A fluctuating group of 20 to 25 women faculty from CLAS, pharmacy, engineering, and agriculture get together on the Storrs campus two or three times a semester for a WIMSE lunch. WIMSE’s much larger mailing list of 130 keeps the lines of communications open among women at the Storrs and regional campuses and the Health Center who are in the STEM disciplines – science, technology, engineering, and math.

WIMSE formed in part to address the needs of women who are already in the ranks at UConn, to lend support and keep women from feeling isolated in their disciplines.

It grew out of a National Sciences Foundation grant proposal six years ago to find ways to improve the campus environment for women in STEM disciplines. UConn did not receive the grant, but CLAS Dean Ross D. MacKinnon, who is retiring in June, provided support to get WIMSE started.

“I think that helping to begin WIMSE was one of Dean MacKinnon’s important achievements,” says Veronica Makowsky, vice provost for undergraduate education and regional campus administration, who was then an associate CLAS dean. “He is particularly sensitive to the issues of women in male-dominated fields.”
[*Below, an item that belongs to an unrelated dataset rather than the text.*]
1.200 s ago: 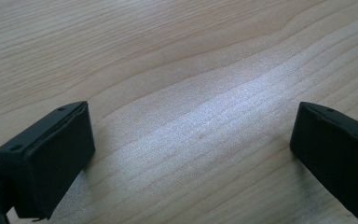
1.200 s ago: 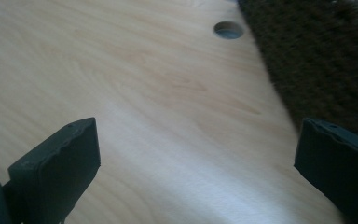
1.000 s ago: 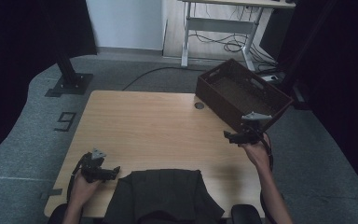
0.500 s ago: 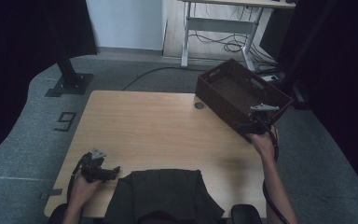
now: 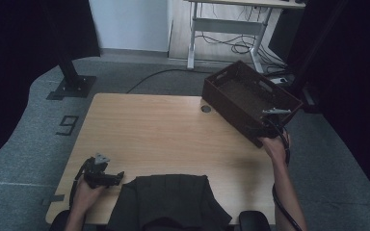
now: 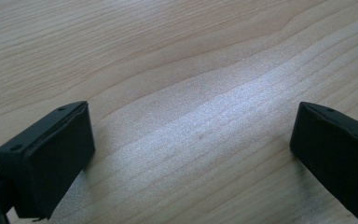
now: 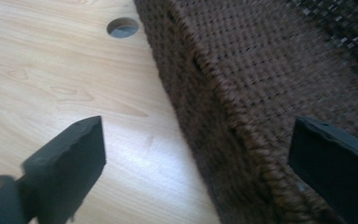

The dearth of women in the sciences is a national problem that is getting attention. The American Chemical Society’s magazine, Chemical & Engineering News, recently quoted a member of Congress who was concerned that faculty diversity has not moved very far, despite an increase in the number of PhDs that academia produces.

“I had never thought there could be a group like this,” says Rubio, who earned her PhD and MD at the University of Alicante in Spain and worked at the National Institutes of Health and the Max Planck Institute of Experimental Medicine in Goettingen, Germany, before coming to UConn.

“One of the things that was key to me was meeting other women in STEM,” she says. WIMSE provided “a way to meet more of the University.”

Last year, WIMSE sponsored an all-day career forum for women faculty, postdoctoral researchers and graduate students in STEM disciplines. More than 80 attended.

While the number of women graduate students in the sciences appears to be increasing, the women say, many of those seeking higher degrees plan to work in corporate labs or non-academic settings.

Young women have a hard time seeing how they could juggle the demands of family life with the demands of getting tenure, Howell says.

“In science, you need to put in that extra effort to make it,” says Rubio. She sees more women graduate students than men switch from a PhD program to a master’s.

Through WIMSE, women in science put these issues on the plate of top administrators, whom they invite to lunch.

“You get the sense that people recognize this group, this cohort of 130 women, is an important group,” says Howell. “People recognize that there is still work to be done.”